Assigned task
Below are some records; find each line that carries the word "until" and copy it.

┏━━

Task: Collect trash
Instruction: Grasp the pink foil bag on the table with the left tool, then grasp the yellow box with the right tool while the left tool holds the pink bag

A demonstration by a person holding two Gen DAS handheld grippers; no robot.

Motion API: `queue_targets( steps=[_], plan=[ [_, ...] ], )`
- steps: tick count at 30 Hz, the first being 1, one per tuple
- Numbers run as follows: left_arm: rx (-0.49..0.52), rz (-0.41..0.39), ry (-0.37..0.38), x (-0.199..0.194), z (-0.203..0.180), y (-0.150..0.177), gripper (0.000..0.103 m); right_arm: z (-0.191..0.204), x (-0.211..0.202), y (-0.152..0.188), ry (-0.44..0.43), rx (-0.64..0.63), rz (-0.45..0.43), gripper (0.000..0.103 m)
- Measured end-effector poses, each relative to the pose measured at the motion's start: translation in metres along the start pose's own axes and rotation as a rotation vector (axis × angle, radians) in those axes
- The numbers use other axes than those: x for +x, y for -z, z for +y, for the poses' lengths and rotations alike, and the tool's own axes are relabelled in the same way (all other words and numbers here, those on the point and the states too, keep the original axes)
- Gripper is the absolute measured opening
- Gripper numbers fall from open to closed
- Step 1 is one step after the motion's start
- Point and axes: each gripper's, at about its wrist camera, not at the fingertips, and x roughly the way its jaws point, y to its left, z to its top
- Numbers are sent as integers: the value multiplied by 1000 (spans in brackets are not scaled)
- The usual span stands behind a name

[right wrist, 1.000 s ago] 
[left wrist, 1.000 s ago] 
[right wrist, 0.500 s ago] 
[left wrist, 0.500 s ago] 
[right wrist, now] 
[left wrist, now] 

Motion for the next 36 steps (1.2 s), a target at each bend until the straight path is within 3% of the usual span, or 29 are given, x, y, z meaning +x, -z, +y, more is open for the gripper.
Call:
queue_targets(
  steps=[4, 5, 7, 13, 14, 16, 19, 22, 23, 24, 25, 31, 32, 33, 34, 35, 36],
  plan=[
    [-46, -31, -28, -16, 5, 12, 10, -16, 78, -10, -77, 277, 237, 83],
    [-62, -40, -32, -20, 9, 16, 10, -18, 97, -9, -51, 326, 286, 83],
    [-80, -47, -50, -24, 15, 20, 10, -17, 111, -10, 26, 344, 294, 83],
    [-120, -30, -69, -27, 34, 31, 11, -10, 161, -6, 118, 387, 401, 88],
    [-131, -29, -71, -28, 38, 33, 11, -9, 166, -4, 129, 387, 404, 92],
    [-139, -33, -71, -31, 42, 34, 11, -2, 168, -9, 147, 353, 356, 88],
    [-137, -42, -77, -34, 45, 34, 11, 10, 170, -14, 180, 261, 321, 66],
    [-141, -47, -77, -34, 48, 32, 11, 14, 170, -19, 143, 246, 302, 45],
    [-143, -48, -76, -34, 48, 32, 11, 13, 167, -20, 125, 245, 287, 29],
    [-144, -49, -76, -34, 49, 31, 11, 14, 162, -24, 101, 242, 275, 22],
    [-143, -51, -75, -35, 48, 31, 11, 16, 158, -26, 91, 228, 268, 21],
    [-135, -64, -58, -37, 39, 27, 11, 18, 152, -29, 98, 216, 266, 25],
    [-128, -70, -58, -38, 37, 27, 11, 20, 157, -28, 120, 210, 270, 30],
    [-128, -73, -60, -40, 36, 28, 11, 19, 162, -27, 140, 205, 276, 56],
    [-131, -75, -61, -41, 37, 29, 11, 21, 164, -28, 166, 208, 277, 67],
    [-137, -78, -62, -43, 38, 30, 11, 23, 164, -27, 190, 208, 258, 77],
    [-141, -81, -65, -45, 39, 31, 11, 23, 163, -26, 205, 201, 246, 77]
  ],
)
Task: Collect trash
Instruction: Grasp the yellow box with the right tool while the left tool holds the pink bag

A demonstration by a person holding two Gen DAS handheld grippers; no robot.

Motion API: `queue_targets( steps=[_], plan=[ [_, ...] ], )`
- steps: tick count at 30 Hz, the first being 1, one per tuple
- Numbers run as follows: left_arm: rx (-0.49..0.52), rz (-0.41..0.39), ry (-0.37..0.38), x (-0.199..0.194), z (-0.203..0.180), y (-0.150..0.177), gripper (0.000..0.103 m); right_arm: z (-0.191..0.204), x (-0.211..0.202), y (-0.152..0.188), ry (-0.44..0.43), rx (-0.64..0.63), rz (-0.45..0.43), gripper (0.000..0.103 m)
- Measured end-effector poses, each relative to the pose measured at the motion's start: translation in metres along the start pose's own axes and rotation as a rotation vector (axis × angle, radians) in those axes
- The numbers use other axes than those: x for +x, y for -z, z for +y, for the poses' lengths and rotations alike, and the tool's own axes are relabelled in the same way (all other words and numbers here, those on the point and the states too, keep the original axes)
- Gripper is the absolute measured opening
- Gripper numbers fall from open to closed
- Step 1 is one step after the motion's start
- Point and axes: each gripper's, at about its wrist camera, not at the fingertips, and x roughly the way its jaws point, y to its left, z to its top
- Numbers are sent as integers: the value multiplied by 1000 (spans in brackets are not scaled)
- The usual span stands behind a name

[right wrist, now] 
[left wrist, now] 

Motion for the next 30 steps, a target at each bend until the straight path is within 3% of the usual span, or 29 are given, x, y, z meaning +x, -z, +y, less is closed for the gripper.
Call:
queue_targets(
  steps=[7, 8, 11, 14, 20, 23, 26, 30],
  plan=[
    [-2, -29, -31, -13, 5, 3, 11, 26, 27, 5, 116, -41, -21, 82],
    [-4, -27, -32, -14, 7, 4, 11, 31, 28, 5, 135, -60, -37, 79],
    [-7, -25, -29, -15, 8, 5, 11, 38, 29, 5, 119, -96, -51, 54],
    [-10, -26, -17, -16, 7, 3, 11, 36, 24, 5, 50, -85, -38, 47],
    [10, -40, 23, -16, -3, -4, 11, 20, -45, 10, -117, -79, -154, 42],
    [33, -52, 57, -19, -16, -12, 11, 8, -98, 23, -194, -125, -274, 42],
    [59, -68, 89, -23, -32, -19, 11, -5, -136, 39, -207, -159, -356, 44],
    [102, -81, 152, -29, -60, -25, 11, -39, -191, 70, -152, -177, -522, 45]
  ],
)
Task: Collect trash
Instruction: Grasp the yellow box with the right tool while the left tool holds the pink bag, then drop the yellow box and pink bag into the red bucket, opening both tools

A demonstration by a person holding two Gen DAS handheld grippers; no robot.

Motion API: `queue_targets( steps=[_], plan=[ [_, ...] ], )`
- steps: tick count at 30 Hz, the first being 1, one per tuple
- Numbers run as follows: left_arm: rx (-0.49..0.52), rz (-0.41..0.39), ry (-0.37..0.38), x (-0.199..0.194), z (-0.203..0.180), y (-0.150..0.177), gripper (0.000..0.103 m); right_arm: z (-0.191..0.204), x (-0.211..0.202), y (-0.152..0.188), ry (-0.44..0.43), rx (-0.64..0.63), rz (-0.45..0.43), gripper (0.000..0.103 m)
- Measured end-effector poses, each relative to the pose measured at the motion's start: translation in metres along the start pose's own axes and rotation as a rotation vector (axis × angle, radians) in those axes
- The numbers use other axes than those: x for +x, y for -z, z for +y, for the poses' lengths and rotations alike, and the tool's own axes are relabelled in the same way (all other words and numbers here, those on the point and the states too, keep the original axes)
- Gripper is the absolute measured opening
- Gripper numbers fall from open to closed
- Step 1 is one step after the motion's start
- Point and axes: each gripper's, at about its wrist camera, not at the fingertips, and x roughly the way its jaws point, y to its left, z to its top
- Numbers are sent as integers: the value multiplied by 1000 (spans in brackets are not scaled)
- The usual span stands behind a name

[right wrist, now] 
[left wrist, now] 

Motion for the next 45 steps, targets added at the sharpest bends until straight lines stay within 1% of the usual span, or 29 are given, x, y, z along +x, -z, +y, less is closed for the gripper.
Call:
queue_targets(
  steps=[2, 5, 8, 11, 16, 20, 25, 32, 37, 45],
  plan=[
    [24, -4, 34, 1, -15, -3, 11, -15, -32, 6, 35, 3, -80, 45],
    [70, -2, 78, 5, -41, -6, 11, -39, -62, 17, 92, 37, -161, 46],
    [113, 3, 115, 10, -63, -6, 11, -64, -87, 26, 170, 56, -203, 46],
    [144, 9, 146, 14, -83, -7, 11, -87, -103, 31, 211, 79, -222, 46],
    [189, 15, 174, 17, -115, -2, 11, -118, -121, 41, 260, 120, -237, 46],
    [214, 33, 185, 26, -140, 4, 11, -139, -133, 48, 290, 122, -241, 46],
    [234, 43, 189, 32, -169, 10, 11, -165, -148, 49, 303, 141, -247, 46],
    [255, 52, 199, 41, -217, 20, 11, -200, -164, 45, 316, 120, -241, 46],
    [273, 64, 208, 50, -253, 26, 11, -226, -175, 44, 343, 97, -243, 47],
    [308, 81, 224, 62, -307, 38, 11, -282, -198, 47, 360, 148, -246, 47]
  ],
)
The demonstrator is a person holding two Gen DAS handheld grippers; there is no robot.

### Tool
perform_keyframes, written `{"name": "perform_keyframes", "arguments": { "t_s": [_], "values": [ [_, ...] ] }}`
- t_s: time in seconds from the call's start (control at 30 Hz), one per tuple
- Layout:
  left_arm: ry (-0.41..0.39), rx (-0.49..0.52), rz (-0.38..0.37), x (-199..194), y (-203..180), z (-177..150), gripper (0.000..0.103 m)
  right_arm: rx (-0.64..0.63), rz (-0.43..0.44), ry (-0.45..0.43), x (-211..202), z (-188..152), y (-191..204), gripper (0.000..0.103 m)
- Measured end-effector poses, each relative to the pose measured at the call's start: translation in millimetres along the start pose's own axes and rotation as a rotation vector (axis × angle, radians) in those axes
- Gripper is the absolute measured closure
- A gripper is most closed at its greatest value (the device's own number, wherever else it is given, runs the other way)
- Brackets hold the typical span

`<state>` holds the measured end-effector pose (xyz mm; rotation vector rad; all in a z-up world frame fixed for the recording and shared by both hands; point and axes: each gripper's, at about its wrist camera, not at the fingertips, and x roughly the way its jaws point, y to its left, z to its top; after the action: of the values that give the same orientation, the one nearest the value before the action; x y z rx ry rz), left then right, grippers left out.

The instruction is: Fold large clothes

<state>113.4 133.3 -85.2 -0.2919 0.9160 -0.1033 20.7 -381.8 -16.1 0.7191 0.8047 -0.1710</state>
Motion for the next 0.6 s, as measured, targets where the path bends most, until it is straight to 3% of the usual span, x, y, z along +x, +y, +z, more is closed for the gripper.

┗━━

Result for this exercise
Motion for the next 36 steps (1.2 s), a target at each bend until the straight path is within 3% of the usual span, or 29 are given, x, y, z meaning +x, -z, +y, more is open for the gripper.
Motion for the next 30 steps, a target at each bend until the straight path is within 3% of the usual span, or 29 are given, x, y, z meaning +x, -z, +y, less is closed for the gripper.
Motion for the next 45 steps, targets added at the sharpest bends until straight lines stay within 1% of the usual span, or 29 are given, x, y, z along +x, -z, +y, less is closed for the gripper.
Motion for the next 0.6 s, as measured, targets where the path bends most, until it is straight to 3% of the usual span, x, y, z along +x, +y, +z, more is closed for the gripper.

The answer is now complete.